Comment qualifier l’accord auquel sont parvenus les ministres du Travail de l’Union européenne hier ? En Une de son cahier Éco et Entreprise, Le Monde parle d’une "victoire" pour Emmanuel Macron. Une « petite victoire », nuance Challenges. "Un premier succès", proposent Les Échos. À l’inverse, L’humanité fustige un "accord de tartuffe" : "la lutte contre la fraude, oui, mais avec quels moyens ? (…) Quant au détachement réduit à 18 mois, là aussi on est dans l’affichage, affirme le responsable de la CGT Construction, la durée des détachements n’est que de quelques semaines, donc tout ça ne gênera en rien les pratiques en cours". En parallèle, L’Opinion s’interroge : "Emmanuel Macron n’a-t-il pas promis autre chose pour arracher le vote de certains pays ? Sur quelle autre directive ? Sur les quotas migratoires par exemple ?". Mystère et persiflage. Sinon, il y a cette précision, trouvée dans La Croix, qui rapporte que "les experts attendent surtout la version définitive du texte pour l’analyser précisément". 

Enfin, il n’y a pas que des débats polémiques dans la presse.

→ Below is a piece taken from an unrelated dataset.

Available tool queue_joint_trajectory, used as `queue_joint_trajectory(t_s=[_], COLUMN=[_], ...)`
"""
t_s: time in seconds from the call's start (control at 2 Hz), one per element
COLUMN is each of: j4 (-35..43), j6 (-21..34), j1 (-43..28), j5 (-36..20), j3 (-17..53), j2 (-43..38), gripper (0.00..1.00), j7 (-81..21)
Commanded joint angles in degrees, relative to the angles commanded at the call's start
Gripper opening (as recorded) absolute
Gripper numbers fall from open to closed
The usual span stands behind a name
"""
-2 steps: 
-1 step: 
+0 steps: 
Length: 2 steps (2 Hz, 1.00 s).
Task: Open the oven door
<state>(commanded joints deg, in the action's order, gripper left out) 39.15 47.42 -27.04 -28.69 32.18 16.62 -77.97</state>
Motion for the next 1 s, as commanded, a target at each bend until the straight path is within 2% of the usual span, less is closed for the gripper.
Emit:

Non, il y a aussi des récits, des anecdotes, pour vous divertir, pardon, vous donner à voir autrement le gouvernement. Puisqu’on parlait des mots, s’il y a bien un secteur qui s’en soucie, c’est le pouvoir politique. Alors en Une de Gala, on vous rappelle que Brigitte et Emmanuel Macron fêtent leurs dix ans de mariage. Gala qui note en fin d’article que "le couple présidentiel a fait de son duo atypique un élément de storytelling médiatique". Et puis, storytelling ou pas, Le Monde propose un portrait de la Ministre de la Santé, Agnès Buzyn. Où l’on apprend qu’elle écoute du Chopin et du Mozart, mais qu’elle adore les rockeurs de Linkin’ Park. Qu’à 16 ans elle a traversé New York sur un chopper. Qu’avant de passer 25 ans dans les hôpitaux, elle a grillé tous ses jeudi après-midi d’adolescente au bloc opératoire avec son père. Enfin, il y a Vanity Fair, qui revient sur ce détail relevé par le JDD : Édouard Philippe portant des boutons de manchettes avec l’inscription "may the force be with you", "Que la force soit avec toi", réplique culte de Star Wars. Pour comprendre, Marion Van Reterghem est allé enquêter à Matignon : "L’information méritait d’être vérifiée, dit-elle, et le conseiller en communication d’Édouard Philippe, aussitôt convaincu de l’urgence de la chose m’a accordé un entretien à la première heure, la loi travail est un petit sujet à côté de cette affaire". Conclusion : "l’épisode préféré d’Édouard Philippe est "la Menace Fantôme". Dans les hautes sphères, les fans de Star Wars sont nombreux : "généralement les garçons plus que les filles, et davantage les 35-50 ans. En plein dans la génération Macron ! Luke Skywalker serait-il un héros macronien ?", s’interroge Vanity Fair. "Dans Star Wars, on contrôle le monde par l’esprit, explique le philosophe Ollivier Pourriol, il suffit de vouloir pour obtenir son but. Ça, ça parle à tout le monde". Oui, et sans doute plus particulièrement à l’exécutif et à son service com’.